> Working data
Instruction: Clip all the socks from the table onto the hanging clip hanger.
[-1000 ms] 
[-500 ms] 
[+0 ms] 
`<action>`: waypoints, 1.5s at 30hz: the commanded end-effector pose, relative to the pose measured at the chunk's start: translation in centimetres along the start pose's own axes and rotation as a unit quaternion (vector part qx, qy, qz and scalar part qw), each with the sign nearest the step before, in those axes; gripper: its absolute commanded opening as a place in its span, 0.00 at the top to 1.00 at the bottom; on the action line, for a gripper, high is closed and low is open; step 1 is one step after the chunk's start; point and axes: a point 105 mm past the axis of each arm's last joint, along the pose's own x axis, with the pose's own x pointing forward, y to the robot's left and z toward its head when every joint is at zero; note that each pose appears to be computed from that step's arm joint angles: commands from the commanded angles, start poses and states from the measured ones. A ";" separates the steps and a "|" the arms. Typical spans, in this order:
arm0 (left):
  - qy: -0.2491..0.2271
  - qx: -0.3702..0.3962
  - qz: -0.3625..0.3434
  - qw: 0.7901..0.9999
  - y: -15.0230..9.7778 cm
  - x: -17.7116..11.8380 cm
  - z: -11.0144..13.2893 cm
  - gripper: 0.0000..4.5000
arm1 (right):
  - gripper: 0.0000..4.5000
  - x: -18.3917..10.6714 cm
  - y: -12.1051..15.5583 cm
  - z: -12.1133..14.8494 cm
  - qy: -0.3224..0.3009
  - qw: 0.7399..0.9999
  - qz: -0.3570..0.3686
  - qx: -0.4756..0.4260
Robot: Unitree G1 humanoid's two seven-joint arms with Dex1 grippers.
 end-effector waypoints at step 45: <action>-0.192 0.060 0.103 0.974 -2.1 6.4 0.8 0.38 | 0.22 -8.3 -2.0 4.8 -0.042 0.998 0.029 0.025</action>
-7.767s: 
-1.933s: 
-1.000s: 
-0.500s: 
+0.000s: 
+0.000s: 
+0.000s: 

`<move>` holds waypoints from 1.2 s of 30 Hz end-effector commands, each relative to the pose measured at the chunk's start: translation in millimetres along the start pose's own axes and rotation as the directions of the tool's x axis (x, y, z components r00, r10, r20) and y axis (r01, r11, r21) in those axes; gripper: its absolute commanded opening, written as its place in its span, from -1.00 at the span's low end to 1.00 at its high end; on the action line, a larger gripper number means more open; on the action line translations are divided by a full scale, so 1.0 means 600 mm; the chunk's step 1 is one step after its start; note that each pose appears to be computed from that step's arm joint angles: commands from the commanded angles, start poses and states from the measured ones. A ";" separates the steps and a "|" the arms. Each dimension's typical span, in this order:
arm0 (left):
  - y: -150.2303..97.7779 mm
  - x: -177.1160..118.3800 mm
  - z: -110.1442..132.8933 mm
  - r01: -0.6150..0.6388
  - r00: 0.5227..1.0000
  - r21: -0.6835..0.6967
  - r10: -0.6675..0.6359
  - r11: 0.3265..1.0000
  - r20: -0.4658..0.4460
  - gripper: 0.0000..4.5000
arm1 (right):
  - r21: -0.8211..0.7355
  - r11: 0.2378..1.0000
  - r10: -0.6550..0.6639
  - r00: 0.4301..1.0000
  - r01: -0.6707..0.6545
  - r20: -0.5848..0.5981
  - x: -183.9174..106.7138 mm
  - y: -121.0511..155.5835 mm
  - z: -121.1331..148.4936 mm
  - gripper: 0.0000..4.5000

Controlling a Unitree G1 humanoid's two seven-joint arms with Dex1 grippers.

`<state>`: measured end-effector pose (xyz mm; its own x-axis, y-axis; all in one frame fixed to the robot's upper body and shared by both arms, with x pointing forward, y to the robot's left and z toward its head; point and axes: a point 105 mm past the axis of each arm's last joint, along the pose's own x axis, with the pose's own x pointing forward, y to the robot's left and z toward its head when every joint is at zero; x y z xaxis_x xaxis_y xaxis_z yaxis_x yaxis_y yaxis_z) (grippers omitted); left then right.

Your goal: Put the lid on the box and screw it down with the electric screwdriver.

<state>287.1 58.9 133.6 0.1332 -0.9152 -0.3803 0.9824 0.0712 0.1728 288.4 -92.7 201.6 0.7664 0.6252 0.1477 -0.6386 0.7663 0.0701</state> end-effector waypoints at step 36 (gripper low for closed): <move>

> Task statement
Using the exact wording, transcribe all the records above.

> Output of the exercise
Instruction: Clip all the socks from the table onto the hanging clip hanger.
[-1000 ms] 
[-500 ms] 
[+0 ms] 
`<action>`: waypoints, 1.5s at 30hz: the commanded end-effector pose, relative to the pose measured at the chunk's start: translation in centimetres along the start pose's own axes and rotation as a unit quaternion (vector part qx, qy, qz and scalar part qw), each with the sign nearest the step before, in those axes; gripper: its absolute commanded opening as a place in its span, 0.00 at the top to 1.00 at the bottom; on the action line, for a gripper, high is closed and low is open; step 1 is one step after the chunk's start; point and axes: a point 105 mm past the axis of each arm's last joint, along the pose's own x axis, with the pose's own x pointing forward, y to the robot's left and z toward its head when every joint is at zero; note that each pose appears to be computed from that step's arm joint angles: commands from the commanded angles, start poses and states from the measured ones. A ";" separates the steps and a "|" the arms. Typical spans, in this order:
arm0 (left):
  - qy: -0.2491..0.2271
  - qx: -0.3702..0.3962
  - qz: -0.3625..0.3434
  - qw: 0.7901..0.9999
  - y: -15.0230..9.7778 cm
  - x: -17.7116..11.8380 cm
  - z: -11.0144..13.2893 cm
  - gripper: 0.0000..4.5000
arm1 (right):
  - gripper: 0.0000..4.5000
  - x: -18.3917..10.6714 cm
  - y: -12.1051..15.5583 cm
  - z: -12.1133..14.8494 cm
  - qy: -0.3224..0.3009
  - qw: 0.7399..0.9999
  - qz: -0.3570..0.3686
  - qx: -0.4756..0.4260
Robot: Unitree G1 humanoid's two seven-joint arms with Dex1 grippers.
 end-effector waypoints at step 45: <action>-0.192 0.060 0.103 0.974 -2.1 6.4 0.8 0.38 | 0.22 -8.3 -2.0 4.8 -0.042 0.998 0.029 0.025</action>
-7.767s: 
-1.933s: 
-1.000s: 
-0.500s: 
+0.000s: 
+0.000s: 
+0.000s: 

`<move>` holds waypoints from 1.2 s of 30 Hz end-effector commands, each relative to the pose measured at the chunk's start: translation in millimetres along the start pose's own axes and rotation as the directions of the tool's x axis (x, y, z components r00, r10, r20) and y axis (r01, r11, r21) in those axes; gripper: its absolute commanded opening, written as its place in its span, from -1.00 at the span's low end to 1.00 at its high end; on the action line, a larger gripper number means more open; on the action line translations are divided by a full scale, so 1.0 means 600 mm; the chunk's step 1 is one step after its start; note that each pose appears to be computed from that step's arm joint angles: commands from the commanded angles, start poses and states from the measured ones. A ";" separates the steps and a "|" the arms. Each dimension's typical span, in this order:
arm0 (left):
  - y: -150.2303..97.7779 mm
  - x: -177.1160..118.3800 mm
  - z: -110.1442..132.8933 mm
  - r01: -0.6150..0.6388
  - r00: 0.5227..1.0000
  - r21: -0.6835..0.6967
  - r10: -0.6675..0.6359
  - r11: 0.3265..1.0000
  - r20: -0.4658..0.4460
  - gripper: 0.0000..4.5000
arm1 (right):
  - r21: -0.8211..0.7355
  - r11: 0.2378..1.0000
  - r10: -0.6550..0.6639
  - r00: 0.4301..1.0000
  - r01: -0.6707..0.6545
  - r20: -0.5848..0.5981
  - x: -183.9174..106.7138 mm
  - y: -121.0511..155.5835 mm
  - z: -121.1331..148.4936 mm
  - gripper: 0.0000..4.5000

Controlling a Unitree G1 humanoid's two seven-joint arms with Dex1 grippers.

`<state>`: measured end-effector pose (xyz mm; its own x-axis, y-axis; all in one frame fixed to the robot's upper body and shared by both arms, with x pointing forward, y to the robot's left and z toward its head; point and axes: a point 105 mm past the axis of each arm's last joint, along the pose's own x axis, with the pose's own x pointing forward, y to the robot's left and z toward its head when every joint is at zero; x y z xaxis_x xaxis_y xaxis_z yaxis_x yaxis_y yaxis_z) (grippers omitted); left then right.

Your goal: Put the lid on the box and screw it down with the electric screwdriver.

<state>287.1 58.9 133.6 0.1332 -0.9152 -0.3803 0.9824 0.0712 0.1728 288.4 -92.7 201.6 0.7664 0.6252 0.1477 -0.6386 0.7663 0.0701</state> end-effector waypoints at step 36 (gripper low for closed): <move>

Nothing else is part of this output.